Гермиона уговаривала себя не думать, но это было противно ее натуре. Тренировками Лорд загонял ее до смертельной усталости, и у нее просто не хватало времени на свои обычные самокопания и чувство вины. Она не рефлексировала, заставляла себя забыть: но если перед мысленным взором случайно восставало ужасающее белое лицо в тусклом свете рдеющих углей и длинные пальцы, сжимающие ее запястья до боли, если кожа снова покрывалась мурашками от живого воспоминания о свершившемся, о поцелуе, всколыхнувшем душу, то образ этот заставлял ее обмирать и трепетать, сводил с ума знакомым неясным томлением, и она, пугаясь, мгновенно прогоняла его усилием воли. Гермиона искренне старалась жить сегодняшним днем. Но многое отдала бы за то, чтобы знать, о чем он все-таки думает. Он — ее личное чудовище — больше никогда не прикасался к ней и пальцем, и даже когда отстраивал очередную ее дуэльную позицию, то действовал только при помощи волшебной палочки. Сам Лорд вообще не подавал виду, что между ними что-то происходило или могло происходить или что его хоть каплю волновало ее присутствие. Но иногда она ловила на себе его странный, испытующий взгляд, и отчего-то начинала волноваться.

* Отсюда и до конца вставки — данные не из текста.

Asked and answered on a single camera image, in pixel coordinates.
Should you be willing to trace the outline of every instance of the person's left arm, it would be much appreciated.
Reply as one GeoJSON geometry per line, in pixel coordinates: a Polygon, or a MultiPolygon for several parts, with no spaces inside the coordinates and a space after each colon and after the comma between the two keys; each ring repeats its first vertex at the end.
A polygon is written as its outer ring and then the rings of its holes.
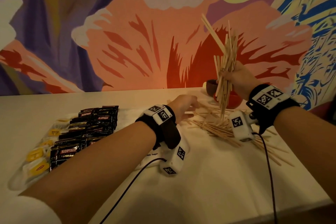
{"type": "MultiPolygon", "coordinates": [[[[197,97],[180,95],[169,106],[176,123],[192,115],[197,97]]],[[[87,223],[115,189],[134,171],[156,142],[145,123],[135,122],[77,153],[21,196],[51,207],[62,223],[87,223]]]]}

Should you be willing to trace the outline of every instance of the black cable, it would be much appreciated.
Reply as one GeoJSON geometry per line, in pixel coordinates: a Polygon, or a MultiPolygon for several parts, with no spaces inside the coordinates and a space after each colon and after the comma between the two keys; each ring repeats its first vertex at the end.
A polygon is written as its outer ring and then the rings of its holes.
{"type": "Polygon", "coordinates": [[[272,201],[273,201],[274,223],[275,223],[275,224],[278,224],[277,210],[276,210],[276,208],[275,208],[275,195],[274,195],[274,186],[273,186],[272,171],[271,171],[270,160],[268,159],[268,153],[267,153],[266,144],[265,144],[265,141],[264,141],[263,137],[262,137],[260,134],[255,133],[255,132],[253,132],[252,134],[260,136],[260,138],[261,138],[261,140],[262,140],[262,142],[263,142],[263,144],[264,144],[265,153],[266,153],[266,160],[267,160],[267,166],[268,166],[268,171],[269,171],[269,177],[270,177],[270,179],[271,179],[271,190],[272,190],[272,201]]]}
{"type": "Polygon", "coordinates": [[[132,183],[135,181],[135,179],[141,174],[141,172],[152,162],[156,161],[156,160],[163,160],[164,162],[166,162],[167,160],[164,158],[156,158],[153,159],[151,161],[149,161],[138,173],[137,175],[133,178],[133,180],[131,181],[131,183],[128,185],[128,187],[125,189],[124,193],[121,195],[121,197],[118,199],[118,201],[114,204],[114,206],[112,207],[112,209],[108,212],[108,214],[103,218],[103,220],[100,222],[100,224],[103,224],[103,222],[107,219],[107,217],[111,214],[111,212],[115,209],[115,207],[118,205],[118,203],[120,202],[120,200],[123,198],[123,196],[126,194],[126,192],[128,191],[129,187],[131,187],[132,183]]]}

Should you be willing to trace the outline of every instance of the white shirt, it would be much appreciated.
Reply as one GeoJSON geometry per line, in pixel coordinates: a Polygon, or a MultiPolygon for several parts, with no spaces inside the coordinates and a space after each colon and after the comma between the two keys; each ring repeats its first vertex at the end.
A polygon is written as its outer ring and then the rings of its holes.
{"type": "Polygon", "coordinates": [[[14,197],[0,208],[1,224],[62,224],[56,213],[44,202],[33,198],[14,197]]]}

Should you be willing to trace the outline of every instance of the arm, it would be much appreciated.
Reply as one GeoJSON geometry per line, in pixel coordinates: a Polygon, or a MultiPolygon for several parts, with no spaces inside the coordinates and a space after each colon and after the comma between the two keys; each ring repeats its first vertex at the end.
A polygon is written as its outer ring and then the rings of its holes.
{"type": "MultiPolygon", "coordinates": [[[[169,104],[176,123],[191,117],[184,113],[197,105],[191,95],[169,104]]],[[[145,123],[133,123],[82,150],[20,195],[45,202],[64,224],[87,223],[155,142],[155,133],[145,123]]]]}
{"type": "MultiPolygon", "coordinates": [[[[222,71],[237,94],[248,100],[251,91],[262,84],[239,61],[232,73],[222,71]]],[[[300,107],[282,110],[274,127],[331,199],[336,202],[336,126],[300,107]]]]}

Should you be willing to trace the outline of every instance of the stack of coffee packets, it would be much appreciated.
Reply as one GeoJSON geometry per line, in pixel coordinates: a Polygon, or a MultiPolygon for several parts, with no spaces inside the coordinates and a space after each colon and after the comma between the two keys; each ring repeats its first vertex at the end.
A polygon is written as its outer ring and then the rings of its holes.
{"type": "Polygon", "coordinates": [[[69,131],[61,134],[50,150],[50,171],[82,149],[112,134],[117,127],[118,107],[103,106],[81,110],[70,121],[69,131]]]}

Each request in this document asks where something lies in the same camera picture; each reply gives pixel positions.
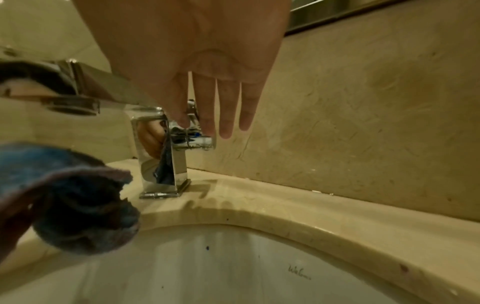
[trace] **brand logo on sink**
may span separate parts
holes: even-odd
[[[297,266],[295,267],[292,267],[292,265],[288,265],[288,271],[295,274],[295,275],[298,275],[299,277],[303,277],[303,278],[306,278],[307,280],[312,280],[311,277],[309,277],[308,275],[305,275],[303,272],[304,272],[304,269],[303,268],[300,268],[300,269],[297,269]]]

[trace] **faucet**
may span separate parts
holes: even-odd
[[[142,177],[140,198],[179,197],[191,182],[186,150],[212,150],[216,146],[215,138],[202,133],[194,100],[188,100],[190,127],[184,129],[169,120],[155,100],[115,73],[74,59],[45,60],[3,47],[0,54],[2,98],[40,102],[48,110],[69,115],[96,116],[105,108],[127,113]],[[27,87],[14,89],[19,82]],[[138,139],[138,125],[150,121],[159,123],[165,132],[160,160],[150,157]]]

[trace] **beige marble countertop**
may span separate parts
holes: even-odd
[[[110,165],[134,175],[122,195],[141,211],[142,230],[252,228],[327,252],[431,303],[480,303],[480,223],[197,170],[180,198],[140,200],[137,161]],[[0,273],[56,252],[29,231]]]

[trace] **blue towel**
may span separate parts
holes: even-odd
[[[120,191],[132,181],[85,154],[14,143],[0,146],[0,213],[22,200],[37,210],[39,237],[61,250],[97,254],[128,243],[139,230],[139,211]]]

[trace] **faucet base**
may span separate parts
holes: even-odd
[[[183,184],[178,187],[178,190],[175,192],[150,192],[146,191],[140,194],[140,199],[162,199],[162,198],[172,198],[181,196],[188,186],[191,184],[190,179],[186,179]]]

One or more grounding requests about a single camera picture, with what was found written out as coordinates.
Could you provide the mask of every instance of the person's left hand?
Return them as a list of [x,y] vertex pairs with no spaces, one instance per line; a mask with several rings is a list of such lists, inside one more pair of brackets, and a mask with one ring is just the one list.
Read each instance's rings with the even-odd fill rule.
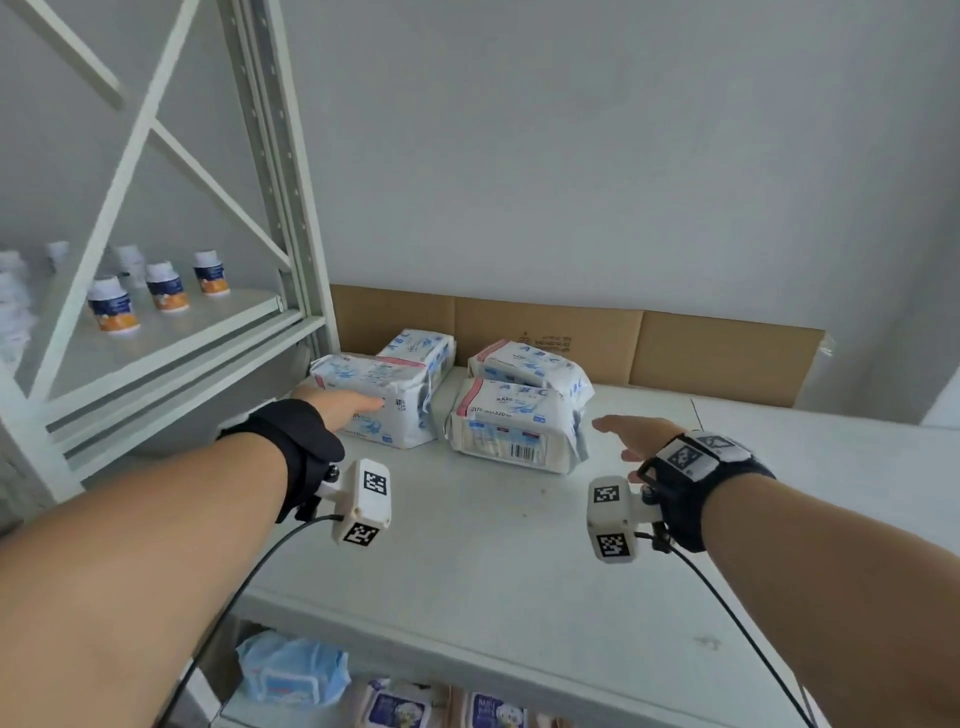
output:
[[295,400],[310,402],[330,432],[346,425],[358,412],[374,412],[383,406],[380,397],[368,397],[346,389],[320,389],[312,384],[301,384],[290,395]]

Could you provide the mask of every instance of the person's left arm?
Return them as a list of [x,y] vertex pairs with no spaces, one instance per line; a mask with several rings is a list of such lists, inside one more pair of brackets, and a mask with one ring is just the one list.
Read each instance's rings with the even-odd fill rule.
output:
[[[331,431],[383,402],[301,389]],[[240,432],[124,473],[0,545],[0,725],[150,726],[286,495]]]

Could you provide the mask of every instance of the forearm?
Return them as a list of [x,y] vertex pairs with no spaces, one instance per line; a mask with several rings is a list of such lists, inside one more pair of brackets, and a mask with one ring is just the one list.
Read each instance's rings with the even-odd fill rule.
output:
[[286,474],[269,441],[232,435],[123,475],[0,548],[5,725],[149,725],[266,540]]
[[960,720],[956,556],[760,475],[718,488],[702,528],[834,728]]

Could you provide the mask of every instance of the light blue plastic package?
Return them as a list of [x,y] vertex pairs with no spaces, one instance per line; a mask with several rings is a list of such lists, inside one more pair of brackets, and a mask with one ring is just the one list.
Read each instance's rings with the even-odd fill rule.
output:
[[347,653],[269,630],[237,647],[244,691],[258,703],[330,705],[350,684]]

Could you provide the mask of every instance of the metal shelf frame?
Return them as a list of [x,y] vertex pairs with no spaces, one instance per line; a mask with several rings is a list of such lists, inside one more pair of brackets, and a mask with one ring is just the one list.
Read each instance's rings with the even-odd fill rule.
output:
[[[340,349],[279,2],[217,0],[269,230],[157,118],[200,1],[180,1],[85,244],[71,246],[15,376],[0,373],[0,499],[26,520],[78,495],[84,478],[298,342],[314,355]],[[120,109],[130,101],[122,74],[44,0],[5,2],[108,104]],[[128,347],[132,355],[114,347],[104,375],[76,377],[71,352],[89,353],[83,337],[102,336],[82,319],[86,290],[148,143],[266,248],[280,290],[235,291],[249,295],[221,306],[222,315],[212,303],[206,318],[198,310],[179,328],[157,325],[151,334],[144,326],[136,336],[153,338]]]

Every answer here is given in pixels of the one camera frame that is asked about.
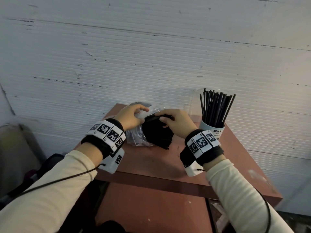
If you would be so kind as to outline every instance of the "hand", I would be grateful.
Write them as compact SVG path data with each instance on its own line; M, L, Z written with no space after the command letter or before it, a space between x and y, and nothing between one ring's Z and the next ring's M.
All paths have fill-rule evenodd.
M163 114L174 117L174 121L166 117L161 117L160 121L166 123L173 133L181 138L185 139L191 132L197 129L187 112L183 110L167 109L162 110L155 115L160 116Z
M149 111L147 107L141 104L128 105L121 109L114 119L121 123L124 131L131 130L145 122L144 119L138 119L134 116L135 113L139 113L140 109L146 112Z

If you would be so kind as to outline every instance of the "pen holder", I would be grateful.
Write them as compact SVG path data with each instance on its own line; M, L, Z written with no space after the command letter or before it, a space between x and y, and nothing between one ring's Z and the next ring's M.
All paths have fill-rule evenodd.
M212 126L210 126L210 125L207 125L205 122L201 121L201 123L200 123L200 125L199 125L199 128L200 128L200 129L203 129L204 131L210 130L210 131L213 133L213 135L215 136L215 138L216 138L217 140L219 140L219 138L220 138L220 136L221 136L221 134L222 134L222 131L224 130L225 126L226 126L226 125L224 124L224 127L222 127L222 128L216 128L216 127L212 127Z

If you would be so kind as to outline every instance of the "forearm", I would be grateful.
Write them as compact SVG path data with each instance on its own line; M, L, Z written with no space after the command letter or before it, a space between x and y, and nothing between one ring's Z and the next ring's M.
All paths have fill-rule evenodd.
M94 167L90 158L79 151L72 151L30 189ZM0 232L57 232L96 174L97 171L92 171L18 197L0 211Z
M220 160L213 166L210 164L206 179L218 195L236 232L265 232L268 210L264 200L228 159ZM269 207L269 232L293 232L278 213Z

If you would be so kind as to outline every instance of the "person's right hand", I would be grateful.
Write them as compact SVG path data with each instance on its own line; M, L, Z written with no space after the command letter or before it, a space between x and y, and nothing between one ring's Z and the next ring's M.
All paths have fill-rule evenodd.
M166 109L156 113L156 116L163 114L171 115L174 120L166 117L160 117L160 121L166 123L174 134L181 138L186 138L191 132L197 129L187 112L176 109Z

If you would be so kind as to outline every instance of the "white corrugated wall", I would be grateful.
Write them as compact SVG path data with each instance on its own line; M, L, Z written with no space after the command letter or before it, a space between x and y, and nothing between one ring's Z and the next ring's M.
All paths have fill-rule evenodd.
M0 0L0 82L47 156L115 103L188 109L196 88L237 94L227 123L311 215L311 0Z

Время текло. Утекало сквозь пальцы.
Магия помогла ей выжить. Магия. Та, что возникала из-за присутствия того, без кого теперь так сложно было представить саму себя, та же магия, что поразила ее тогда, в темной гостиной, незадолго до ее ранения. Та, что в нужной концентрации… могла бы объединить оставшиеся осколки?…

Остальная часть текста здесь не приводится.